Discussion Overview
The discussion revolves around the multiplication of column vectors, specifically examining the relationship between the inner product and outer product of a column vector and its conjugate transpose. The scope includes theoretical aspects of linear algebra and vector operations.
Discussion Character
- Technical explanation
- Conceptual clarification
Main Points Raised
- One participant questions whether the equality \(\mathbf{h}^*\mathbf{h}=\mathbf{h}\mathbf{h}^*\) holds for an \(N \times 1\) column vector \(\mathbf{h}\).
- Another participant suggests testing the equality with a specific example, \(\mathbf{h} = [1, 0]^*\), and mentions the concepts of inner product and outer product as relevant operations.

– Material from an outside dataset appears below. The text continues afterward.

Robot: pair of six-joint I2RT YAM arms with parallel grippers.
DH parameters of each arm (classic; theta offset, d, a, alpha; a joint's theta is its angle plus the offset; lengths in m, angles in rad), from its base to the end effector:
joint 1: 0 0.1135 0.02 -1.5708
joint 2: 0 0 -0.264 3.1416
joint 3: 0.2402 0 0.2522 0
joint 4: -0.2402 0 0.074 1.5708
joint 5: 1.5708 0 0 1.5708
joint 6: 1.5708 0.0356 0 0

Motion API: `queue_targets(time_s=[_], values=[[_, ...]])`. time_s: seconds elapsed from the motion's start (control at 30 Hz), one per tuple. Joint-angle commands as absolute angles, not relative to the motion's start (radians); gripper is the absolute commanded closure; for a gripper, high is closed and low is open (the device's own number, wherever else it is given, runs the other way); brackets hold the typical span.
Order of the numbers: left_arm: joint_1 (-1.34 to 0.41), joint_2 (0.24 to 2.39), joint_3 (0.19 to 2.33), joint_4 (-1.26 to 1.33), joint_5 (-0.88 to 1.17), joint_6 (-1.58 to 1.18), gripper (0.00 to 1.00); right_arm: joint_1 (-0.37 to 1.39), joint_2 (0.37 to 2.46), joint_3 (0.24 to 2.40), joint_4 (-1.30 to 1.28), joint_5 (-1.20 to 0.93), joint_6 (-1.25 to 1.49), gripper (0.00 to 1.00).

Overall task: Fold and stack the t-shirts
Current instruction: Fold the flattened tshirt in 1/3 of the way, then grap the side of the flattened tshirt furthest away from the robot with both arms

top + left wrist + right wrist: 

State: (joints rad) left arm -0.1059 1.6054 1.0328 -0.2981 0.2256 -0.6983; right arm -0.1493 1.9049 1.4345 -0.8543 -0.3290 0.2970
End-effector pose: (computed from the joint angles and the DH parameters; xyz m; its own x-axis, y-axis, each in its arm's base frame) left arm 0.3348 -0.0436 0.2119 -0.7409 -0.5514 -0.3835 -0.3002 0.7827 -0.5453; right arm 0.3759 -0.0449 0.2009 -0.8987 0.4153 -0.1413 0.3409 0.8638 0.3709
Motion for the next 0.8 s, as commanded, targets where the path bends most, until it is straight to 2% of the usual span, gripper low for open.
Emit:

- It is noted that \(\mathbf{h}\mathbf{h}^*\) represents the outer product and \(\mathbf{h}^*\mathbf{h}\) represents the inner product, with a clarification that the inner product is typically a real number rather than a \(1 \times 1\) matrix.
- Further discussion highlights the applications of the outer product in dual vector spaces and its relevance in quantum mechanics (QM) and general relativity (GR).
Areas of Agreement / Disagreement
Participants generally agree on the definitions and applications of inner and outer products, but the initial question regarding the equality of the two expressions remains unresolved.
Contextual Notes
The discussion does not resolve whether the equality holds under all conditions, and there may be assumptions regarding the properties of the vectors involved that are not explicitly stated.